Forty years ago, a possibility of the existence of life in Mars was detected by Gil Levin while he was watching a piece of paper going out in a paper and was waiting in his lab at NASA's Jet Propulsion Laboratory. The 1976 Viking mission was considered by NASA a technical success, however, the evidence collected was not enough to prove the existence of a microbiotic Martian. Thus, few scientists believed in him.

"I was sort of set aback," Penny Boston told Washington Post. "I was thinking, "Gosh, I want to work in exobiology, as we called it all the time, and now it seems like it's just a pile of rocks, and there's no life there at all." Boston at that time was still in college.

The 1976 Viking mission landing's 40th anniversary was honored by Langley Research Center where they held a two-day conference as it seems like the most optimistic landing ever. Boston added, "Every new piece of information we get about the planet seems to point to greater and greater habitability. It just seems more and more likely."

Indeed, for the past years, they are sending non-stop exploration to the Red Planet to find the smallest possibility of the existing of life. The two Vikings landed showed "things like teardrop-shaped islands, abandoned oxbow sections of channels, features looking at rivers on earth we could understand that these features on Mars have been carved by water, and in some cases by great flood of water, coursing across the Martian surface," said NASA's scientist, Ellen Stofan.

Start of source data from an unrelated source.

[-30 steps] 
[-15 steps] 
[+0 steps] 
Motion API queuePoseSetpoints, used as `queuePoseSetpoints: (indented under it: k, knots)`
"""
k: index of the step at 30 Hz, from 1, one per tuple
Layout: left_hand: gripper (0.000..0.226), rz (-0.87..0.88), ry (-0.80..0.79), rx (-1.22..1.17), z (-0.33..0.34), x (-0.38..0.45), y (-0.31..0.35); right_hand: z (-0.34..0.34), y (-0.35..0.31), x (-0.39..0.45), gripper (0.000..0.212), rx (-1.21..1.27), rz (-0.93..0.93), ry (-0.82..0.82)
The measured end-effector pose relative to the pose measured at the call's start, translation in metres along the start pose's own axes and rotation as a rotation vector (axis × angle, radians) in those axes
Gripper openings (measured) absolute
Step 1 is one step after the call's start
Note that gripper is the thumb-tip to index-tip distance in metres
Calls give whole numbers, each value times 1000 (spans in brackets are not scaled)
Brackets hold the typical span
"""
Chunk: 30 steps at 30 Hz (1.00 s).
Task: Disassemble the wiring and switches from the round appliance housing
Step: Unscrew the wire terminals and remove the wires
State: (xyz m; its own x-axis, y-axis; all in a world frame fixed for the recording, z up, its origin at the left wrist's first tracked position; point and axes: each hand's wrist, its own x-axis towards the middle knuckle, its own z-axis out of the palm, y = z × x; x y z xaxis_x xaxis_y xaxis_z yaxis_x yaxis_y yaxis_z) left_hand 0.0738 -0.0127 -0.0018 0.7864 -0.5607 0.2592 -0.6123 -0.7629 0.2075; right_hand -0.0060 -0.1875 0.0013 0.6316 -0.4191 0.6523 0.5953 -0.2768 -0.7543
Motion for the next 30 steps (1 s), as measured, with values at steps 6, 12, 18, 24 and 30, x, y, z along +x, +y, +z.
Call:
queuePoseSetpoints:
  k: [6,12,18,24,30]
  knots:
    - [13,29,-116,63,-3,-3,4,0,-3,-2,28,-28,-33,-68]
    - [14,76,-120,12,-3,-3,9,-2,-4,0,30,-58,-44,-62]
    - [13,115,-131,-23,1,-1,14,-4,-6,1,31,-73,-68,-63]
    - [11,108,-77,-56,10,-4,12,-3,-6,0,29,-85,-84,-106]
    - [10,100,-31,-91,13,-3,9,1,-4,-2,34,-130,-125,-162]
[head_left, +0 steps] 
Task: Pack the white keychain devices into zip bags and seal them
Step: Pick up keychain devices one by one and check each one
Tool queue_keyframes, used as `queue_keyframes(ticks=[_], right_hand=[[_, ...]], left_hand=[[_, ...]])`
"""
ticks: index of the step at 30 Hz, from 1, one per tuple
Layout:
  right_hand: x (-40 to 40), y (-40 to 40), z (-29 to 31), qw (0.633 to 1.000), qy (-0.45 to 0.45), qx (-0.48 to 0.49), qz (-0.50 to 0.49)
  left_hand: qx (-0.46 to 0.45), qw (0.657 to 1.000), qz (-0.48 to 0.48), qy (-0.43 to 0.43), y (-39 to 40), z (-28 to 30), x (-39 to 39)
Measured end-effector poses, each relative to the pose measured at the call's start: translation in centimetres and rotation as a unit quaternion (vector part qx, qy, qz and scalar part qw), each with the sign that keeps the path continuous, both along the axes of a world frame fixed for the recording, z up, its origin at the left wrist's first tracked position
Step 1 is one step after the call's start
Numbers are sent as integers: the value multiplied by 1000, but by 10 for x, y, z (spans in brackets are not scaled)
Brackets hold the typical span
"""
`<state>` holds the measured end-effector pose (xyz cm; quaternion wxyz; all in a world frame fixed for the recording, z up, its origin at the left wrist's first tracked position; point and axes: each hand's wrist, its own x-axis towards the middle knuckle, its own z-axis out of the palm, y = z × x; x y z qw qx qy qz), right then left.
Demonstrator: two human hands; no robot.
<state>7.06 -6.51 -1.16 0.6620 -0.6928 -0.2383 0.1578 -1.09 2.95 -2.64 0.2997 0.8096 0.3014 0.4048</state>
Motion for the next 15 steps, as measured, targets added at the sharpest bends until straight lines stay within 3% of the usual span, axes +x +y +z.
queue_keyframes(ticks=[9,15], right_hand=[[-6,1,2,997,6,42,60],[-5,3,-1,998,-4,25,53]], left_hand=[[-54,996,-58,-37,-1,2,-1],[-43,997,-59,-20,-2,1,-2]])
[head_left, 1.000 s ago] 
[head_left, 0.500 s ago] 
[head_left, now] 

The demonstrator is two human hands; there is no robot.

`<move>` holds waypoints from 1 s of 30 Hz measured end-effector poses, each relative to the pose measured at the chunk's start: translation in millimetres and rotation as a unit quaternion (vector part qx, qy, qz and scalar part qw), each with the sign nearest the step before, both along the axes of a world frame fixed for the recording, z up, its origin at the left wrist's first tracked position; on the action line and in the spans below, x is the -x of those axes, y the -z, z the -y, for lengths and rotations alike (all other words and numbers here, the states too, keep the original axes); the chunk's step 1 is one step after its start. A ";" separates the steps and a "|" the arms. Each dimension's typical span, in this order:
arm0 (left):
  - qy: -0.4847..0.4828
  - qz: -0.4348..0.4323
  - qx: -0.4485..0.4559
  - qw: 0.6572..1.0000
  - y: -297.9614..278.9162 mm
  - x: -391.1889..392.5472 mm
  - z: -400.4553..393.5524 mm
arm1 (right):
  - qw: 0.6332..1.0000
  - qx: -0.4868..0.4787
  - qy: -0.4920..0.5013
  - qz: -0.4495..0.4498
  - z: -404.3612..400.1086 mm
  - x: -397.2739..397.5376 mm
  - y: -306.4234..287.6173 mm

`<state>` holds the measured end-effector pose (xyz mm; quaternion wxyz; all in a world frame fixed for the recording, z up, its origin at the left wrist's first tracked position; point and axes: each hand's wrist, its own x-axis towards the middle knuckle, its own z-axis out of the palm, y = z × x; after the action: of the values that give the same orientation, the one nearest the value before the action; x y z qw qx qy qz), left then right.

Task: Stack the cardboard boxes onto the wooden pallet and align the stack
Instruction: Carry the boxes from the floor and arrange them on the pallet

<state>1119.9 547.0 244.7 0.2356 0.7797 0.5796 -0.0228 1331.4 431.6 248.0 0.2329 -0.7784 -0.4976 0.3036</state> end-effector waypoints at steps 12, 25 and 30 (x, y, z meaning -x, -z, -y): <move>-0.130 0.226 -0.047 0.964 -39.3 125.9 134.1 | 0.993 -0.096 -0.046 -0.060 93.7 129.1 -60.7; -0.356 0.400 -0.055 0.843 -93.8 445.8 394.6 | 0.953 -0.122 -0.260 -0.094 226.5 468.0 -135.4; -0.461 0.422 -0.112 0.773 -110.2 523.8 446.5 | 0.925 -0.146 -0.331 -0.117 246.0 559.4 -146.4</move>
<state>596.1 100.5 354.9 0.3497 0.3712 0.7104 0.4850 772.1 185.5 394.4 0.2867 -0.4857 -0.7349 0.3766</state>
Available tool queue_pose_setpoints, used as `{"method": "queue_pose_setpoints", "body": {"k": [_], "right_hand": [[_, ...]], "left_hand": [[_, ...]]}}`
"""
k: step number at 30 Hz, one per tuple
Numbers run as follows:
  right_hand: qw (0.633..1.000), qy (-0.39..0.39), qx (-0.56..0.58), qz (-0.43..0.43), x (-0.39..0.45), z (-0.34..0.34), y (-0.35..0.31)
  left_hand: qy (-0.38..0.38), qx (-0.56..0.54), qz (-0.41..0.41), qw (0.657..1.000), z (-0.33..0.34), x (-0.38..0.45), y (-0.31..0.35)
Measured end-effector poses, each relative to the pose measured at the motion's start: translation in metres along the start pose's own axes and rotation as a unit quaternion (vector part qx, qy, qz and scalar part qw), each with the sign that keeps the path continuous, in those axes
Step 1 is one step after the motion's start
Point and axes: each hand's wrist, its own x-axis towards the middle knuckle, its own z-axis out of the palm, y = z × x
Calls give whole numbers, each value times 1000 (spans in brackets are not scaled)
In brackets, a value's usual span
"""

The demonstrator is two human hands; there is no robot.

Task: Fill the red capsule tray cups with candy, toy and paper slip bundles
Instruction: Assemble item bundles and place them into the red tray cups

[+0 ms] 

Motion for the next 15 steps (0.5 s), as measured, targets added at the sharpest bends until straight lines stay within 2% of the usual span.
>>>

In the quest to finding life in Mars, there are many questions that surrounded the NASA team and that includes finances as to how will they fund such costly research and missions? Also, what is the effect of this mission to the astronauts? Can they obtain uncontaminated evidence from the Red Planet?

Despite, NASA never loses hope. "It is estimated that by the 2030s humans on Mars will be a reality," reported by Stock News USA.